Hadits of The Day

مَنْ سَلَكَ طَرِيْـقًـا يَلْتَمِسُ فِيْهِ عِلْمًا سَهَّـلَ اللهُ لَهُ طَرِيْـقًـا إِلَى الْجَنَّـةِ

Sabtu, 24 Desember 2011

SHOLAT RAWATIB SEHARI SEMALAM (2)



Segala puji bagi Allah, kami memuji-Nya, dan kami minta pertolongan kepada-Nya, dan kami mohon ampunan kepada-Nya, dan kami berlindung dari keburukan diri kami dan dari keburukan amalan kami. Barangsiapa yang diberi petunjuk oleh Allah maka tidak ada seseorangpun yang bisa menyesatkannya.
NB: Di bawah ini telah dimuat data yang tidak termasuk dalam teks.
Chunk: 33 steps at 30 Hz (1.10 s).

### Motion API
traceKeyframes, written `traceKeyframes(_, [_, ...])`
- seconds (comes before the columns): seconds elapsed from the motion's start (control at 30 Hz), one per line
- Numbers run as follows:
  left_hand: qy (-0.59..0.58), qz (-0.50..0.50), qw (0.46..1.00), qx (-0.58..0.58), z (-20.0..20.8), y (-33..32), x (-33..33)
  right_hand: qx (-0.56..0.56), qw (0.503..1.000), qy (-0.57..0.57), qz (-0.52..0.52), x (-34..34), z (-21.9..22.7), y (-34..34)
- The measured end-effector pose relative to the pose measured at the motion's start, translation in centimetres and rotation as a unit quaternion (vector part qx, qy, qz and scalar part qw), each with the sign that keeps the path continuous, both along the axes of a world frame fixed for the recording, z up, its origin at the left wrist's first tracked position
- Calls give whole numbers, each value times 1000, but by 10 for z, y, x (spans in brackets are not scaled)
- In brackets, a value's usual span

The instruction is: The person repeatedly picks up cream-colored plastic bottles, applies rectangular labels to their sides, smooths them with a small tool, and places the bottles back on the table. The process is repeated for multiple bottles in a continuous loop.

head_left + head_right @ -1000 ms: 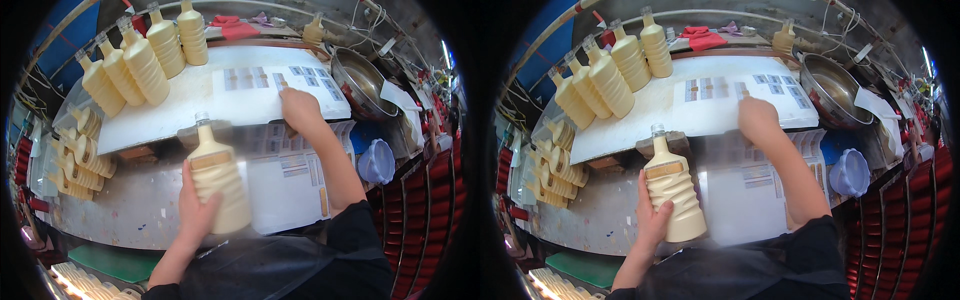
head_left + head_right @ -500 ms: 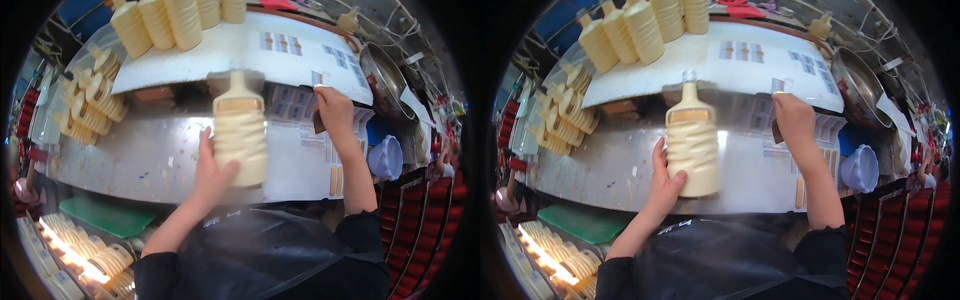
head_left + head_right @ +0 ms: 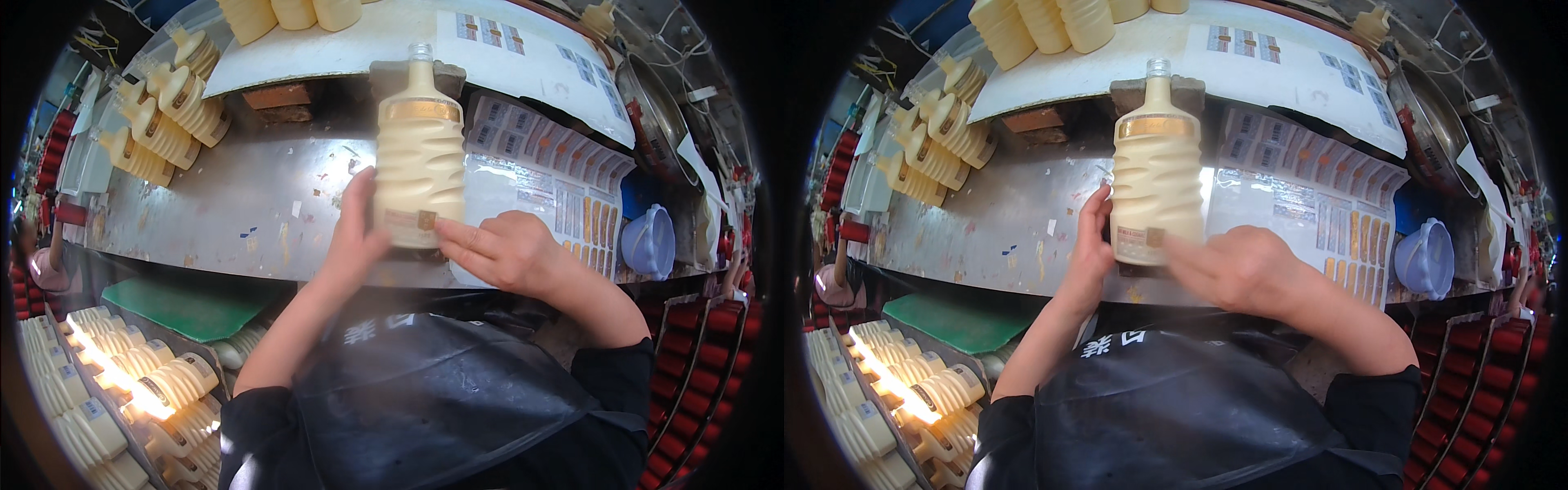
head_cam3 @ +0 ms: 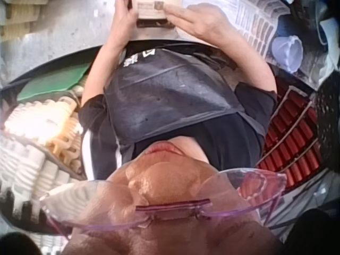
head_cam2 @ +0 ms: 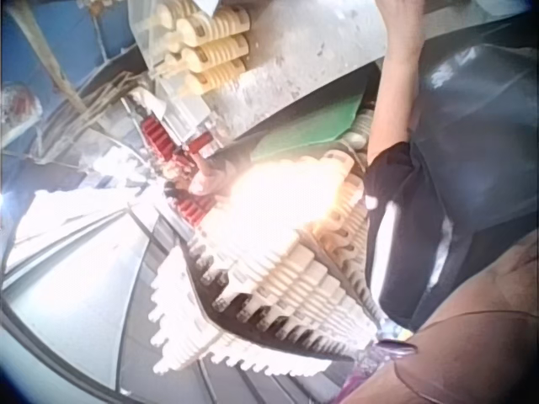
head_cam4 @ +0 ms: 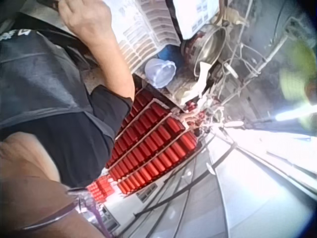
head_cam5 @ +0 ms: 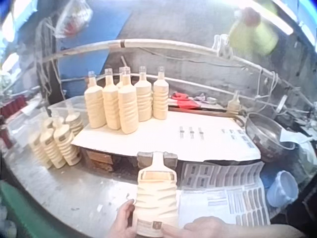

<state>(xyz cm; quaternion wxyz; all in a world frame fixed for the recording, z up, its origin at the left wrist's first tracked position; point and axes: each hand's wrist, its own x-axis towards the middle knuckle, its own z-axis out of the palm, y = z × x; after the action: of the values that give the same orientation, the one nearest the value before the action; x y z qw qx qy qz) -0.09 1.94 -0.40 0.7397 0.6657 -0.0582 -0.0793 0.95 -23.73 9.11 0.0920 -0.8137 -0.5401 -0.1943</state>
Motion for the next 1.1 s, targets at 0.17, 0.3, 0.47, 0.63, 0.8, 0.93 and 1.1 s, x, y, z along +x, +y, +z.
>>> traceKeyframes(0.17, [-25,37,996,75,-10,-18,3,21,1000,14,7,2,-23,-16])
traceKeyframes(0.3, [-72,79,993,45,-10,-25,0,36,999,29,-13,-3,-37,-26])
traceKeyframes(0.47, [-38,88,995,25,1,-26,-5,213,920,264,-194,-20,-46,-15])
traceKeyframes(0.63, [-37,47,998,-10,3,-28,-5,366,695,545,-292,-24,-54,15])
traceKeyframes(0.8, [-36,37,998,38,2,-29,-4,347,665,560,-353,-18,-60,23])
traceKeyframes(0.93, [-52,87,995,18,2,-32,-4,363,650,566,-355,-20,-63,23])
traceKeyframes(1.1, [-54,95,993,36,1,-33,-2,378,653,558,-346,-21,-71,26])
Dan barangsiapa yang disesatkan oleh Allah maka tidak ada yang bisa memberinya petunjuk.
Shalawat dan Salam semoga senantiasa Allah limpahkan kepada Muhammad Shallallahu ‘alaihi wa Sallam, kepada keluarganya, kepada para Shahabat, dan juga kepada pengikutnya yang baik hingga hari Kiamat. Amma ba’du

MENGQADLA’ SHOLAT RAWATIB APABILA TERTINGGAL

  1. TERTINGGAL SHOLAT SUNNAH FAJAR
Disyariatkannya bagi orang yang tidak sempat mengerjakan sholat rawatib dua rakaat sebelum Shubuh, untuk mengerjakannya setelah shalat Shubuh langsung atau setelah matahari terbit (baca: waktu Dhuha). Tetapi yang lebih afdhol adalah mengerjakannya setelah matahari terbit.
Dari Abu Hurairah radhiyallahu ‘anhu: Rasulullah bersabda,
“Barangsiapa tidak sempat mengerjakan sholat rawatib dua rakaat sebelum Shubuh, maka hendaklah ia mengerjakannya setelah matahari terbit.” (Tirmidzi/ 424)
Hadist ini shahih. Dinilai shahih oleh al-Hakim (I/24), Ibnu Khuzaimah, Ibnu Hibban. Juga dinilai shahih oleh Al-Albani.
Dari Qais bin Qahd radhiyallahu ‘anhu, bahwasahnya dia pernah mengerjakan shalat Shubuh bersama Rasulullah Shallallahu ‘alaihi wa Sallam, sedang dia belum mengerjakan sholat rawatib dua rakaat sebelumnya. Dan setelah beliau mengucapkan salam, diapun mengucapkan salam bersama beliau. Selanjutnya, dia mengerjakan shalat rawatib Shubuh dua rakaat, sedang Rasulullah melihatnya, tetapi beliau tidak melarangnya melakukan hal tersebut.”  Diriwayatkan oleh Tirmidzi/422, Abu Dawud/ 1267. Dinilai shahih oleh al-Hakim, Ibnu Khuzaimah, dan Ibnu Hibban. Al-‘Allamah Ahmad Syakir menilai shahih dalam Tahqiq Sunan Tirmidzi. Begitu pula Al-Albani memasukkan hadist ini dalam Shahih Tirmidzi.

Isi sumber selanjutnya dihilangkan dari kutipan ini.